---------- Record extracts

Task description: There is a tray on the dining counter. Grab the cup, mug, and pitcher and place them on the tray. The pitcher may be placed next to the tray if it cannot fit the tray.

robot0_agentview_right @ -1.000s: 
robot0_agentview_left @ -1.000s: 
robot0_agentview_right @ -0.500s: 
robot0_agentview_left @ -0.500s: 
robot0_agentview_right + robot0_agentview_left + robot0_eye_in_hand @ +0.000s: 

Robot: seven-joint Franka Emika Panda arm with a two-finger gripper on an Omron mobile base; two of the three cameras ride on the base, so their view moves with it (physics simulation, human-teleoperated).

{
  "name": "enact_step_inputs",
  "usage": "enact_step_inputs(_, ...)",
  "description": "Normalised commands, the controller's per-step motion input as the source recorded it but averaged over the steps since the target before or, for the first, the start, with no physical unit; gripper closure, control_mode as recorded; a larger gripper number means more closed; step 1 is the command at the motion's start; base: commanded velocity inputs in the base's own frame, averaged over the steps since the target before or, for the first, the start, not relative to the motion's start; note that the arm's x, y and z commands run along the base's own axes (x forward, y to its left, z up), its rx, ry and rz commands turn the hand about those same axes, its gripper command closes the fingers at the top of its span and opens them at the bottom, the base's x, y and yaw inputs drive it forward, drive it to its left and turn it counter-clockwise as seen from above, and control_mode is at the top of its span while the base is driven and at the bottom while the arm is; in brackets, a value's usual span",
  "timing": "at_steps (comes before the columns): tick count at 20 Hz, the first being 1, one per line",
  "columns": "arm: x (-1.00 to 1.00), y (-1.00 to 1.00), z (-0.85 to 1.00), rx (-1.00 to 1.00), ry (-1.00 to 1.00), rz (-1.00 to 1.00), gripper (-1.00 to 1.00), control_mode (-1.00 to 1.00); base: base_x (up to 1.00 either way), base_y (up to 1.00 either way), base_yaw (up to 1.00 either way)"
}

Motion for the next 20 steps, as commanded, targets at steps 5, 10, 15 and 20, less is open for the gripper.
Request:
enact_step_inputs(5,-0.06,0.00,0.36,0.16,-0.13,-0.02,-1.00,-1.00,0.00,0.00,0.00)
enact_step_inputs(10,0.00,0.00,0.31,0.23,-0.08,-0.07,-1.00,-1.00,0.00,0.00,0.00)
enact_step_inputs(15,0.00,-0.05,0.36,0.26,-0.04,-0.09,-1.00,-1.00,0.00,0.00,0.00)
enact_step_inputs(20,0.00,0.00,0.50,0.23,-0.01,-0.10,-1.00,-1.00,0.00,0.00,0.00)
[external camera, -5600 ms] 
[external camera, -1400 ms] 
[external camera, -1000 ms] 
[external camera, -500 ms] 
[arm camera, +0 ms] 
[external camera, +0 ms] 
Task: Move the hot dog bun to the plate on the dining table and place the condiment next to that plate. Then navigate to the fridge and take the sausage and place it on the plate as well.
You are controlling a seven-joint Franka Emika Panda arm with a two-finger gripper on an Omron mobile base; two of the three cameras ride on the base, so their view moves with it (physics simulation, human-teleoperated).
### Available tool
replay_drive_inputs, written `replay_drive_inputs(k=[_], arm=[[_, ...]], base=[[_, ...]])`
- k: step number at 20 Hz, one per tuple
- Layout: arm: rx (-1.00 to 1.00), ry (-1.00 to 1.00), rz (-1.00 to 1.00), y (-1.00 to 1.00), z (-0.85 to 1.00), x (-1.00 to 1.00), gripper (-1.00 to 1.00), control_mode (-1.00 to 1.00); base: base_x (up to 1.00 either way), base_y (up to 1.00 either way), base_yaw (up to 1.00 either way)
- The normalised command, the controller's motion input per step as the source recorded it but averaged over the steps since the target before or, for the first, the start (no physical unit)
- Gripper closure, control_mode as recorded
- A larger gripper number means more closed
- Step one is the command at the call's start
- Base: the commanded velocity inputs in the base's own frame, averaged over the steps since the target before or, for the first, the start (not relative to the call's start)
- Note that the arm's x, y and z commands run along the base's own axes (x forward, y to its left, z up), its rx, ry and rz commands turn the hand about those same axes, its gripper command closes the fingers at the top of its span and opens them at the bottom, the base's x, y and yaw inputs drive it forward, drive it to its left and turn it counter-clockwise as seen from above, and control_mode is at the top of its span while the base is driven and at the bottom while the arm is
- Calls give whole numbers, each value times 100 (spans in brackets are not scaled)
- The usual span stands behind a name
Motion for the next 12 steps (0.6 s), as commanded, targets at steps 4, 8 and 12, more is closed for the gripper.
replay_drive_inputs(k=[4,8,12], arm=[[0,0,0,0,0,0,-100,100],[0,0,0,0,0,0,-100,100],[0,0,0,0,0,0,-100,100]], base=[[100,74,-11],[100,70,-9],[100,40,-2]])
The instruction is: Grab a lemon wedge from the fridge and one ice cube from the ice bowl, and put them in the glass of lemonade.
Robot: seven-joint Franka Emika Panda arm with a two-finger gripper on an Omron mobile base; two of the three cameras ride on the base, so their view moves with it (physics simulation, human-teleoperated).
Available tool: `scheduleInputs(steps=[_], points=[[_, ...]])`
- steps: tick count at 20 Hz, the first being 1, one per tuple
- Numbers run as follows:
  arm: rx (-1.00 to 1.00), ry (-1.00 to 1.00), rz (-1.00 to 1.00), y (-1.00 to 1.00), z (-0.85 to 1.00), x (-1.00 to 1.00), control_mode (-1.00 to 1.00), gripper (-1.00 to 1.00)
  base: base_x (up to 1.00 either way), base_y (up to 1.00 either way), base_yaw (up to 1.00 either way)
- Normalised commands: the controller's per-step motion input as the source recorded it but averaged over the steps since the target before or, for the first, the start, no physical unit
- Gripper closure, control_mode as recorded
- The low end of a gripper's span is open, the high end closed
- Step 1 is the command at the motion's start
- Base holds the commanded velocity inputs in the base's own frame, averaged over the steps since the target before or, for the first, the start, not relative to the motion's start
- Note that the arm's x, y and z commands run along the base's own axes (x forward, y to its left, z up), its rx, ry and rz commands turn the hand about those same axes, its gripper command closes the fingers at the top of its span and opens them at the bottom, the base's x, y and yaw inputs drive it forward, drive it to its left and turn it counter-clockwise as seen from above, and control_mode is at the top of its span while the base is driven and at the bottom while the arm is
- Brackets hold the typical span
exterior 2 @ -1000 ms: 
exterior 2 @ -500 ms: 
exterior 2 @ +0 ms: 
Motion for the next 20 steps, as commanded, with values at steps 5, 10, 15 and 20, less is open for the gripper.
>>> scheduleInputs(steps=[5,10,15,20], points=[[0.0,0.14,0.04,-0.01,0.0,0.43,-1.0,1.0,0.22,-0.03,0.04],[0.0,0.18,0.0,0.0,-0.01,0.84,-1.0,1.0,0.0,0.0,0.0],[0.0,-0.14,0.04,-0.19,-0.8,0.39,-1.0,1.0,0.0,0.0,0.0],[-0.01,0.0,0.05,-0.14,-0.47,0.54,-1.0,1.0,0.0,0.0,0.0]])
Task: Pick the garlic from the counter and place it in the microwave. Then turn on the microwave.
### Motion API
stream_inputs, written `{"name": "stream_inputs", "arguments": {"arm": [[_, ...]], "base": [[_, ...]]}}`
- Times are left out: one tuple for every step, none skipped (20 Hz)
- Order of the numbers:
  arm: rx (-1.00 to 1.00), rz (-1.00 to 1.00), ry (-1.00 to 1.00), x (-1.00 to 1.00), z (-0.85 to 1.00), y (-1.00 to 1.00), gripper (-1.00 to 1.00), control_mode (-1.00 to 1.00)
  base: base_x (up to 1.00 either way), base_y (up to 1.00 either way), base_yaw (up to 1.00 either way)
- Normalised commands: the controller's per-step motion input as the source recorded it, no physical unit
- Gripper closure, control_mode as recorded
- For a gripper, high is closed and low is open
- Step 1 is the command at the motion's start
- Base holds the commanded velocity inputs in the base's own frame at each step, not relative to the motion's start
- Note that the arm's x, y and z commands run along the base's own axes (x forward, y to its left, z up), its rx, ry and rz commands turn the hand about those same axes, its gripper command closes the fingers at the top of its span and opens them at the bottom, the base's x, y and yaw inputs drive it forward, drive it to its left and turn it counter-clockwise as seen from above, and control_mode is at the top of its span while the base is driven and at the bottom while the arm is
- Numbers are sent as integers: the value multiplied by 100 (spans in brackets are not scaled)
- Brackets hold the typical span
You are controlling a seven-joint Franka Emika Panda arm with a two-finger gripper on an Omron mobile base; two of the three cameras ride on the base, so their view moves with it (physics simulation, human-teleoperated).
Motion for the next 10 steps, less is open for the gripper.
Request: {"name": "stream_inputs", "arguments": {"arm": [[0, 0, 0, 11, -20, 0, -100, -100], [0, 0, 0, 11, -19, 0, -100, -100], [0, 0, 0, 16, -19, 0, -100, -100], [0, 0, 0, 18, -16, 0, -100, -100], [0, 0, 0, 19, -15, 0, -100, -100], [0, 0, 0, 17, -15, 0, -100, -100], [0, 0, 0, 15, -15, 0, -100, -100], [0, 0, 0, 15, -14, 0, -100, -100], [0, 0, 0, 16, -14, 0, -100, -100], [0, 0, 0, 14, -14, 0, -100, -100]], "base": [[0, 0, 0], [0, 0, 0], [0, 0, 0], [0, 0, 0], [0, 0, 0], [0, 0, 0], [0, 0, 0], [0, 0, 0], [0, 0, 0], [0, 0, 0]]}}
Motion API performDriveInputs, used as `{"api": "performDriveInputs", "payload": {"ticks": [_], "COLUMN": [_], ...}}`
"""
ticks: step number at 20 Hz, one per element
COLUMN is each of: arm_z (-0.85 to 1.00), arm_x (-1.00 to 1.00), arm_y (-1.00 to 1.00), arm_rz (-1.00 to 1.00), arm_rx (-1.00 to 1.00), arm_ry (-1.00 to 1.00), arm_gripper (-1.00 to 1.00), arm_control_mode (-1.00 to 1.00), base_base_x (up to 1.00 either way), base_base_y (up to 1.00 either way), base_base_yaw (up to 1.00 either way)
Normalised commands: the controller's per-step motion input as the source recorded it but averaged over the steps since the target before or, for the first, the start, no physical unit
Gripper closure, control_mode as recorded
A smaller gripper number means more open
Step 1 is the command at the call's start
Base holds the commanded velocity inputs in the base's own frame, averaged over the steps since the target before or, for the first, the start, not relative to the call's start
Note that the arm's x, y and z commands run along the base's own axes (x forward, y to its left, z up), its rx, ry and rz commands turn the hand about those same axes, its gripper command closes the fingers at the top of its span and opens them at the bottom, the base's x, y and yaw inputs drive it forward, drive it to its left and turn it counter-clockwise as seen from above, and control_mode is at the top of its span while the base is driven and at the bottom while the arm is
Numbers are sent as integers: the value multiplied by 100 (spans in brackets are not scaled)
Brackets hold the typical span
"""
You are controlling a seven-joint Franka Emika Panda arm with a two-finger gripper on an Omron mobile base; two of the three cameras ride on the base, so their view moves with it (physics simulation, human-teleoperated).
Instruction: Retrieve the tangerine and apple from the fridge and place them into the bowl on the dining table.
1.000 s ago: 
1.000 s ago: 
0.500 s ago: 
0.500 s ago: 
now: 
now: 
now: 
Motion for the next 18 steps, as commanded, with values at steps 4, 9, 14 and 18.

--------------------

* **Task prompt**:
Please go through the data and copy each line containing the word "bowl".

* **Your response**:
The instruction is: Grab a lemon wedge from the fridge and one ice cube from the ice bowl, and put them in the glass of lemonade.
Instruction: Retrieve the tangerine and apple from the fridge and place them into the bowl on the dining table.

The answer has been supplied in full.